-- Exercise requirements --
The data needs to be returned in full, exactly as it reads.

-- Available data --

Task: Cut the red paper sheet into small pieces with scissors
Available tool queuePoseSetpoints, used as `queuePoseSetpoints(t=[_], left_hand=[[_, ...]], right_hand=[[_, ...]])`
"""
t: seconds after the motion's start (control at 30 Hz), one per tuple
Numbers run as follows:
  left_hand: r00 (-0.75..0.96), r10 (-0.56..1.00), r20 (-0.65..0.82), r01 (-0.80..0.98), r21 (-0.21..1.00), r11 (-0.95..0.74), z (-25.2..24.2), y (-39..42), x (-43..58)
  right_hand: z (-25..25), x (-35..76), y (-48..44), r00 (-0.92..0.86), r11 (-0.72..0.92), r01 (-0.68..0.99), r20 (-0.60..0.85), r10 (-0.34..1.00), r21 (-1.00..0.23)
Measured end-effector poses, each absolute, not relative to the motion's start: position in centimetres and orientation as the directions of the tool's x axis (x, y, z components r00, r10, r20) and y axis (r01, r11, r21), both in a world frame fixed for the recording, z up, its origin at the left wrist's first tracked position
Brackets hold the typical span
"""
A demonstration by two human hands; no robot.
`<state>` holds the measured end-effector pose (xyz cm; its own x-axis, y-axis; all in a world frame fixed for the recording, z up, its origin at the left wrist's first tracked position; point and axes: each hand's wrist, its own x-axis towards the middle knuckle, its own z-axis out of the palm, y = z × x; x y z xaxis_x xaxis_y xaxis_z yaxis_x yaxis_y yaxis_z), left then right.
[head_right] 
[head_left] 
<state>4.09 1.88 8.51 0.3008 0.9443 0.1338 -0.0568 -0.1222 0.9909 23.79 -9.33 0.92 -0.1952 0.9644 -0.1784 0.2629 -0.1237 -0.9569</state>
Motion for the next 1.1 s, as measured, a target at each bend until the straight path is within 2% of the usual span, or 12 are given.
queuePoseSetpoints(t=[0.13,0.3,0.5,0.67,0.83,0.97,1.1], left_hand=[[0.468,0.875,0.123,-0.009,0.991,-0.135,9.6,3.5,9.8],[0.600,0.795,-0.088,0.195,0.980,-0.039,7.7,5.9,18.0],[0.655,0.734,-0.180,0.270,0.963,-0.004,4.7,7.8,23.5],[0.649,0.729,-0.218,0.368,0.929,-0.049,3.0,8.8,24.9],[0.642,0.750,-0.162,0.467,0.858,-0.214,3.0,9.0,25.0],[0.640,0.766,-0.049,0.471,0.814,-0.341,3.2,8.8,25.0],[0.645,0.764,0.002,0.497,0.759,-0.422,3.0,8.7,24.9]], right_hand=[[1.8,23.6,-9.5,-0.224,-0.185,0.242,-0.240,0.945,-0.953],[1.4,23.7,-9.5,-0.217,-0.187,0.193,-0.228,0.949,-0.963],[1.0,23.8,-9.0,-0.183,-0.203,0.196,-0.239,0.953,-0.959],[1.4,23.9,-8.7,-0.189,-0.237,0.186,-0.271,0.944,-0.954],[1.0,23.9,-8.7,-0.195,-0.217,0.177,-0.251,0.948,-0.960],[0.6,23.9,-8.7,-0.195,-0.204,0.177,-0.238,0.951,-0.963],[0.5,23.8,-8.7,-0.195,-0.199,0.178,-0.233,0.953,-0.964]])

-- Exercise result --
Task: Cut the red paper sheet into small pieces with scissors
Available tool queuePoseSetpoints, used as `queuePoseSetpoints(t=[_], left_hand=[[_, ...]], right_hand=[[_, ...]])`
"""
t: seconds after the motion's start (control at 30 Hz), one per tuple
Numbers run as follows:
  left_hand: r00 (-0.75..0.96), r10 (-0.56..1.00), r20 (-0.65..0.82), r01 (-0.80..0.98), r21 (-0.21..1.00), r11 (-0.95..0.74), z (-25.2..24.2), y (-39..42), x (-43..58)
  right_hand: z (-25..25), x (-35..76), y (-48..44), r00 (-0.92..0.86), r11 (-0.72..0.92), r01 (-0.68..0.99), r20 (-0.60..0.85), r10 (-0.34..1.00), r21 (-1.00..0.23)
Measured end-effector poses, each absolute, not relative to the motion's start: position in centimetres and orientation as the directions of the tool's x axis (x, y, z components r00, r10, r20) and y axis (r01, r11, r21), both in a world frame fixed for the recording, z up, its origin at the left wrist's first tracked position
Brackets hold the typical span
"""
A demonstration by two human hands; no robot.
`<state>` holds the measured end-effector pose (xyz cm; its own x-axis, y-axis; all in a world frame fixed for the recording, z up, its origin at the left wrist's first tracked position; point and axes: each hand's wrist, its own x-axis towards the middle knuckle, its own z-axis out of the palm, y = z × x; x y z xaxis_x xaxis_y xaxis_z yaxis_x yaxis_y yaxis_z), left then right.
[head_right] 
[head_left] 
<state>4.09 1.88 8.51 0.3008 0.9443 0.1338 -0.0568 -0.1222 0.9909 23.79 -9.33 0.92 -0.1952 0.9644 -0.1784 0.2629 -0.1237 -0.9569</state>
Motion for the next 1.1 s, as measured, a target at each bend until the straight path is within 2% of the usual span, or 12 are given.
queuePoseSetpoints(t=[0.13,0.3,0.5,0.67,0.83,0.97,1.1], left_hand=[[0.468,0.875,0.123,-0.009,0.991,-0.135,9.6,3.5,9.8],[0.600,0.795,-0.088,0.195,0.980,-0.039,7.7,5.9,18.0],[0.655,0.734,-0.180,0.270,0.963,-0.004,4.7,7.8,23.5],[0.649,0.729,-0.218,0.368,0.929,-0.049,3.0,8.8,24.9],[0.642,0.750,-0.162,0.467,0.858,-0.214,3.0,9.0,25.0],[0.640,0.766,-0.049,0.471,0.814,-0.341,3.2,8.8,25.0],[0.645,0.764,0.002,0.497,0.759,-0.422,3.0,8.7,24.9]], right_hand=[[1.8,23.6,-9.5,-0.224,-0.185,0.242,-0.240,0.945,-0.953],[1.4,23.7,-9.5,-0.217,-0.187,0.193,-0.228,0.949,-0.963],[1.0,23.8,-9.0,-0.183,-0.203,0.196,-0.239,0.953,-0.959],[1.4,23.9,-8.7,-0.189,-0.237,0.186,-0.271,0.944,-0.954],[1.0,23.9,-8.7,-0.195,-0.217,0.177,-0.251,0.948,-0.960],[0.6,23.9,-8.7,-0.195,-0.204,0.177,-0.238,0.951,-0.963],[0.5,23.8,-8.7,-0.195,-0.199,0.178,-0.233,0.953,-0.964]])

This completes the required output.